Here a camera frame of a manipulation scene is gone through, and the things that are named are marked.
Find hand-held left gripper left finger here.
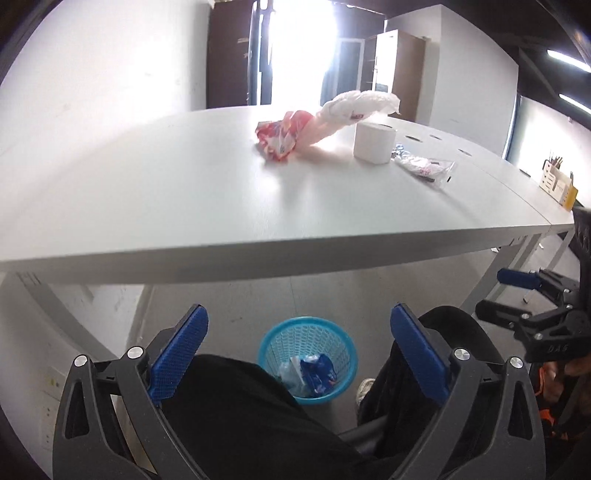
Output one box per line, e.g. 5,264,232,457
52,304,211,480

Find light wooden cabinet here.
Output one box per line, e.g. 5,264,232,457
369,29,426,121

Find white toilet paper roll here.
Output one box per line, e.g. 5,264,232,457
353,121,398,165

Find ceiling light strip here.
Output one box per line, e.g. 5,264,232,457
558,93,591,114
547,48,591,72

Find blue snack bag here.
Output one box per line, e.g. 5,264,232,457
299,353,338,395

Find glass balcony door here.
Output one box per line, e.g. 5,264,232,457
252,0,386,107

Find white plastic bag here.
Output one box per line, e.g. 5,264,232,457
295,89,402,147

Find red snack wrapper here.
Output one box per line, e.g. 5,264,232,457
255,110,317,163

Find person's black pants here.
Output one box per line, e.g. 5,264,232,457
159,305,506,480

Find white table leg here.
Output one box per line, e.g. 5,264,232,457
462,233,546,317

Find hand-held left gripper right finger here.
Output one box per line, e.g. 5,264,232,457
383,302,546,480

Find black chair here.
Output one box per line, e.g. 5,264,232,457
570,205,591,259

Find person's right hand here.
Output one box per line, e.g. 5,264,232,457
564,355,591,384

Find clear plastic wrapper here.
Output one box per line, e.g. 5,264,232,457
276,355,308,398

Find white desk organizer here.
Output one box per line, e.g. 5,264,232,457
538,156,571,204

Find clear wrapper with red print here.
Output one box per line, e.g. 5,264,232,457
396,154,456,189

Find white shoe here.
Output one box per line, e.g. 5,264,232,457
355,378,377,411

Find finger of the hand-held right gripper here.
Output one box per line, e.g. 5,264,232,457
497,268,580,303
475,300,575,331

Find white framed glass door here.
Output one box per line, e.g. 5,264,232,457
335,37,365,100

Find blue plastic wastebasket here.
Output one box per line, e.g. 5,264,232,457
257,316,358,407

==========

**Task to complete:** What you return must match the material above exactly, minus its pictures.

**Task result:**
Here a camera frame of a manipulation scene is gone through, and the things that are named are marked.
Find hand-held left gripper left finger here.
Output one box per line, e.g. 5,264,232,457
52,304,211,480

Find light wooden cabinet here.
Output one box per line, e.g. 5,264,232,457
369,29,426,121

Find white toilet paper roll here.
Output one box per line, e.g. 5,264,232,457
353,121,398,165

Find ceiling light strip here.
Output one box per line, e.g. 5,264,232,457
558,93,591,114
547,48,591,72

Find blue snack bag here.
Output one box per line, e.g. 5,264,232,457
299,353,338,395

Find glass balcony door here.
Output one box per line, e.g. 5,264,232,457
252,0,386,107

Find white plastic bag here.
Output one box per line, e.g. 5,264,232,457
295,89,402,147

Find red snack wrapper here.
Output one box per line, e.g. 5,264,232,457
255,110,317,163

Find person's black pants here.
Output one box per line, e.g. 5,264,232,457
159,305,506,480

Find white table leg here.
Output one box per line, e.g. 5,264,232,457
462,233,546,317

Find hand-held left gripper right finger here.
Output one box per line, e.g. 5,264,232,457
383,302,546,480

Find black chair here.
Output one box per line, e.g. 5,264,232,457
570,205,591,259

Find person's right hand here.
Output one box per line, e.g. 5,264,232,457
564,355,591,384

Find clear plastic wrapper here.
Output one box per line, e.g. 5,264,232,457
276,355,308,398

Find white desk organizer here.
Output one box per line, e.g. 5,264,232,457
538,156,571,204

Find clear wrapper with red print here.
Output one box per line, e.g. 5,264,232,457
396,154,456,189

Find white shoe here.
Output one box per line, e.g. 5,264,232,457
355,378,377,411

Find finger of the hand-held right gripper here.
Output one box per line, e.g. 5,264,232,457
497,268,580,303
475,300,575,331

Find white framed glass door here.
Output one box per line, e.g. 5,264,232,457
335,37,365,100

Find blue plastic wastebasket here.
Output one box per line, e.g. 5,264,232,457
257,316,358,407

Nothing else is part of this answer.